Once when CC was about 8 years old we were supposed to be weeding Mother's flower garden and CC soon became bored. Dad had a ladder leaning against a tree and she climbed up a few rungs and putting out her arms said “Look at me, I’m not holding on” I pretended to ignore her and kept on weeding. So she advanced a few more rungs up the ladder and repeated “Look at me, I am not holding on.” This went on until she was nearly to the top of the ladder with me ignoring her until I heard a thud and she was lying face down on the ground. Fortunately she only sustained an open wound in her chest which had to be sutured. She carried that scar for the rest of her life. While recovering from the fall, Aunt Bobbie Clagett visited and gave her a chain with a metal. While Mother and dad were entertaining downstairs CC was upstairs in bed alone. We heard a shriek at one point and Mother rushed upstairs to be told that CC had swallowed her chain and metal. Mother in exasperation just threw up her hands.

When she was a little older David, CC and I were supposed to clean up after dinner. While she was washing dishes and David and I were drying them she began to pinch David and pester him with her mouth. When David had enough of CC’s harassment he took off after her. She ran from room to room returning to the kitchen and back again. This was kept up until she sped by the stove and dipped her hands into the left-over mashed potato pot then took off again. The next time she ran into the kitchen she put on the brakes, put out one hand and said “let’s shake on it.” Opening his hand, David agreed and ended up with a hand full of mashed potatoes. Off she went again with David in hot pursuit.



 
L-R: Rosemary, Mother and CC with identical dolls - photo taken about 1943 at the Greentree Road house


We had no playmates other than siblings or occasional visiting cousins. When she was 11 years old a family built a home close to us. It was eventually learned that the Mother, June Garland, was a third cousin to mother. Her eldest child Susie was CC’s age and they became best of friends. Susie’s personality was close to CC’s and I can recall feeling a little jealous. I never had this feeling before then and was uncomfortable with it.
A year later CC came down with Rheumatic Fever and died after suffering for 9 months. I had lost my best friend, my sparring partner and roommate. I have missed her all these years wishing she was still living and able to share in each other’s lives but at the same time being grateful that as a 12 year old child our Lord took her home to His care.

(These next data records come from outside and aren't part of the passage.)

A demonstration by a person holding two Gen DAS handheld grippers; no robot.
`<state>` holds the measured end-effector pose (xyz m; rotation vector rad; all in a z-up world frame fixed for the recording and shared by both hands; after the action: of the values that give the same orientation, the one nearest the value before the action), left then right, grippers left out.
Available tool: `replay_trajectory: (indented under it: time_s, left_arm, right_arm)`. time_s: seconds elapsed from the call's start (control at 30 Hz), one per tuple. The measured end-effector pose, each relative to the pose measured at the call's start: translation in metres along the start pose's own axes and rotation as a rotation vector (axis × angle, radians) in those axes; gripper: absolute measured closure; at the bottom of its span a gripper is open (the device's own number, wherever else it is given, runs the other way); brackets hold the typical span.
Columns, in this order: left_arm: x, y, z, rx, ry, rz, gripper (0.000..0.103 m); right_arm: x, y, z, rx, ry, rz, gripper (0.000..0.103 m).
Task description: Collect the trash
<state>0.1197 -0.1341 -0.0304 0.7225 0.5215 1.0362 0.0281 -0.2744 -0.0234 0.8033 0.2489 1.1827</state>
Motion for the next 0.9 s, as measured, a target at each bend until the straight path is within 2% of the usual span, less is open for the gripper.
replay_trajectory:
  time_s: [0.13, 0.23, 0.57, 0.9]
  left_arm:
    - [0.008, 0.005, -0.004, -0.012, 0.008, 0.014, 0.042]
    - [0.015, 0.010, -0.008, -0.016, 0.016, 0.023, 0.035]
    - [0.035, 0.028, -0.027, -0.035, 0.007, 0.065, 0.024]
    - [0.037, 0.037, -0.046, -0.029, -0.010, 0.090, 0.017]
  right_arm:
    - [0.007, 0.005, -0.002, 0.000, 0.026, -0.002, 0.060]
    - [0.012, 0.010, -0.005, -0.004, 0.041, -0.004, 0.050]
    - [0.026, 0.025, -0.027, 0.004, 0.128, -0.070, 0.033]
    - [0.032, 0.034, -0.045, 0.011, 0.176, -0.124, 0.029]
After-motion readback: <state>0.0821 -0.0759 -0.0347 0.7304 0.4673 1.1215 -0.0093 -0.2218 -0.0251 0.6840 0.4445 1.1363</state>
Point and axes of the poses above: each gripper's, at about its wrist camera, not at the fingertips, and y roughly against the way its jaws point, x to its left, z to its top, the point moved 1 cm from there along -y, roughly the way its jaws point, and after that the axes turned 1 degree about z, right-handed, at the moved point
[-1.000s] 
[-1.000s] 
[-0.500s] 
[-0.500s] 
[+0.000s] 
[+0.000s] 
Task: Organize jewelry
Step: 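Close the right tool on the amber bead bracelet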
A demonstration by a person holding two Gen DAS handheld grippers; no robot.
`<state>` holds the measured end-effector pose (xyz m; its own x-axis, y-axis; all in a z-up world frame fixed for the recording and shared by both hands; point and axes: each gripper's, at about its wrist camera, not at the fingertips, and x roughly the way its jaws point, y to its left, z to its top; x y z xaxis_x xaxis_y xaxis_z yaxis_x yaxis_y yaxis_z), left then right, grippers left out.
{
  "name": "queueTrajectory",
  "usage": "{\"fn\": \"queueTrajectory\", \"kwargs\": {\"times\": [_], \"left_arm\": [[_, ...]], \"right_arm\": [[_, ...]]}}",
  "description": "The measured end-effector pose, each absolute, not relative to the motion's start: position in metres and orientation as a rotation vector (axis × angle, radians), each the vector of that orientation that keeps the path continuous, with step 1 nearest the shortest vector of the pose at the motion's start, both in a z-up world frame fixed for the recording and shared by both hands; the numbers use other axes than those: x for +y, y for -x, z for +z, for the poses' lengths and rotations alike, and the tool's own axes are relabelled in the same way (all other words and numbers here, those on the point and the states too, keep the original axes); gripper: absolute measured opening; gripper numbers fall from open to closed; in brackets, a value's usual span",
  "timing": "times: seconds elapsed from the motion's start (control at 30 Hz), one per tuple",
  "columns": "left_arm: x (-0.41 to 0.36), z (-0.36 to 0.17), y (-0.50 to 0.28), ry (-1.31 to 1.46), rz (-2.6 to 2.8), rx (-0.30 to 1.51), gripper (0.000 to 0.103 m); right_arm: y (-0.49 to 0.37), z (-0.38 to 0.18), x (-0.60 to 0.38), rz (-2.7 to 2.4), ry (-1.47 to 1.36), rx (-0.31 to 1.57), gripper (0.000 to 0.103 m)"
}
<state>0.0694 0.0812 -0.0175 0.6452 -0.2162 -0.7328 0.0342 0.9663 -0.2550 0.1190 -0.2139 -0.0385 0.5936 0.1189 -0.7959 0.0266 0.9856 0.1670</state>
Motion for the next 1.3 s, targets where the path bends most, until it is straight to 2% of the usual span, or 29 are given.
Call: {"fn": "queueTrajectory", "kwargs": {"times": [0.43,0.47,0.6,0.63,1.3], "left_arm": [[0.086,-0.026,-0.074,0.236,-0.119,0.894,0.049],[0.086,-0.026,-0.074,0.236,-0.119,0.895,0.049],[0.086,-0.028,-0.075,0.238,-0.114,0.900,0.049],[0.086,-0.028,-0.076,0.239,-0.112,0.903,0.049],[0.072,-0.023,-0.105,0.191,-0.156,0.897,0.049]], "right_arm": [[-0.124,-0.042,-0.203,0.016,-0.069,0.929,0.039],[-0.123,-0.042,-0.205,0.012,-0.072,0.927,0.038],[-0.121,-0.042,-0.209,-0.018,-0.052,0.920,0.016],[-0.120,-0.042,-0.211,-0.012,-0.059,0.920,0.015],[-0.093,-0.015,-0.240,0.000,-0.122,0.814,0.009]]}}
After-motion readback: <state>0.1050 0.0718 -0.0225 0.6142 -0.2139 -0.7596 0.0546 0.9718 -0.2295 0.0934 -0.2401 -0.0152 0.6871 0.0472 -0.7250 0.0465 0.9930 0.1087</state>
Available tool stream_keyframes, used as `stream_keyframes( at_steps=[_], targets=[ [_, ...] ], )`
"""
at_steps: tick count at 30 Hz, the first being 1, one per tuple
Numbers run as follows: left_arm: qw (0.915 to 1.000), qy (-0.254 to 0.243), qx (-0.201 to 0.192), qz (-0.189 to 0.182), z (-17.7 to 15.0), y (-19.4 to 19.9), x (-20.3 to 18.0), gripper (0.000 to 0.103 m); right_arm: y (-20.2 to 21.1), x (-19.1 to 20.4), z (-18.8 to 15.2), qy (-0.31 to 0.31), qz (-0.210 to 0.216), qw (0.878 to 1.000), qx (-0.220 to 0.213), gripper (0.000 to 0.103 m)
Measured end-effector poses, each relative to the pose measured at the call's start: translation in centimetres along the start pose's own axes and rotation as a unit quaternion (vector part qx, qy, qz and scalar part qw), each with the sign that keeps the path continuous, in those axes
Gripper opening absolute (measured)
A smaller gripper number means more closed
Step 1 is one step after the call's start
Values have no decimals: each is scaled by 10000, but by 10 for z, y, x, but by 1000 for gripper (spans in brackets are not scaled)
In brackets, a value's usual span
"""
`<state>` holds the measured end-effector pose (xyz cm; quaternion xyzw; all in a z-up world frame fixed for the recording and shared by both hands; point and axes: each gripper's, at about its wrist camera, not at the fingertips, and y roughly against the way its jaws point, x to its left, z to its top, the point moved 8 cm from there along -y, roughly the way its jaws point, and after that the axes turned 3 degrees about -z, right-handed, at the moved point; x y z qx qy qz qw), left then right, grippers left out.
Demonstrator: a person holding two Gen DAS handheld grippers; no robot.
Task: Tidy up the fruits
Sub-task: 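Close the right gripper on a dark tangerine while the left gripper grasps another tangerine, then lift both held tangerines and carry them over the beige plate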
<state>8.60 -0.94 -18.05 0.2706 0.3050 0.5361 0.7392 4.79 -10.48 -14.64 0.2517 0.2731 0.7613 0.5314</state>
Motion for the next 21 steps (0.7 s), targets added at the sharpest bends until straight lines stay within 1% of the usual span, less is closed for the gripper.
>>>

 Addendum by Walter Wolfe: While my memories about my sister CC are faint, I do recall that when she became bedridden, she got lonely and if I appeared anywhere within her hearing, she would seduce me into her bedroom where I became reluctant company. When I spent a long time with her and got bored, I would try to break out by crawling under her bed when she nodded off. But, often she would hear my escaping and order me back. After all, I was only five years old and she was my big sister.


CC"s CARDS
CC made the classroom Christmas card for Mother and Dad when she attended Our Lady of Lourdes Elementary School located off East West Highway in Bethesda.

The other card below from CC is for Valentine’s Day









 

Sunday, July 8, 2012


Have 22 will Travel

Walter J. Wolfe

My late mother, Rose Clagett-Wolfe, gave me my fathers’, Harry H. Wolfe, Jr., Winchester model 62 L. or LR 22 rifle, manufactured in New Haven Connecticut – see 1990 photo. This pre-WWII 22 model sold nearly 99,000 rifles from 1932 to 1940 so judging by the gun’s serial number (14,197) my father probably purchased the rifle around the mid 1930’s.


Anyway, this rifle has traveled around during its approximately 76 year history and has been responsible for many a varmint’s departure. Here are some of the places/times the 22 was employed:

Dad and Older Brothers Shooting
Before I came on the family scene, Dad and my older brothers, Harry AKA “Boy” and Charles Richard AKA "Rick" hunted rabbits, squirrels and other game on the Ridge Road and later Greentee Road properties, especially during the Great Depression and then during WWII helping to put food on the table. However, Rick recently recalled a time when and he and Boy were shooting at targets on the Greentree Road property. One time when Rick was returning from checking the targets, Boy fired the rifle several times near Rick to scare him which were close enough that Rick could hear the projectiles whizzing near his head. I got a subsequent conformation from the shooter himself regarding Rick’s recollection which he said occurred on the Ridge Road property near the Tom Bones farm; however, Boy (Harry) couldn't  remember the exact reason for this potentially aggravated assault except to say he and his intended sibling target were habitually in a state of “tit for tat.”

Skunked
Then there was the time when my older brothers Boy (Harry III) and Rick discovered a skunk in a trap during the early 1940’s. Sidebar: They taped muskrats, rabbits, etc. during WWII for meat and to sell the furs. Anyway, Uncle Ed Clagett and his wife, Aunt Bobby, was staying with mother and dad that skunked week-end so Ed was called upon to kill the skunk with dad’s Winchester 22. By the way, since mother wouldn't allow Boy & Rick in the house with their skunk-stinky cloths, she made them both strip down to the buff outside in the winter cold.  Of course, their skunk-clothes were immediately torched.    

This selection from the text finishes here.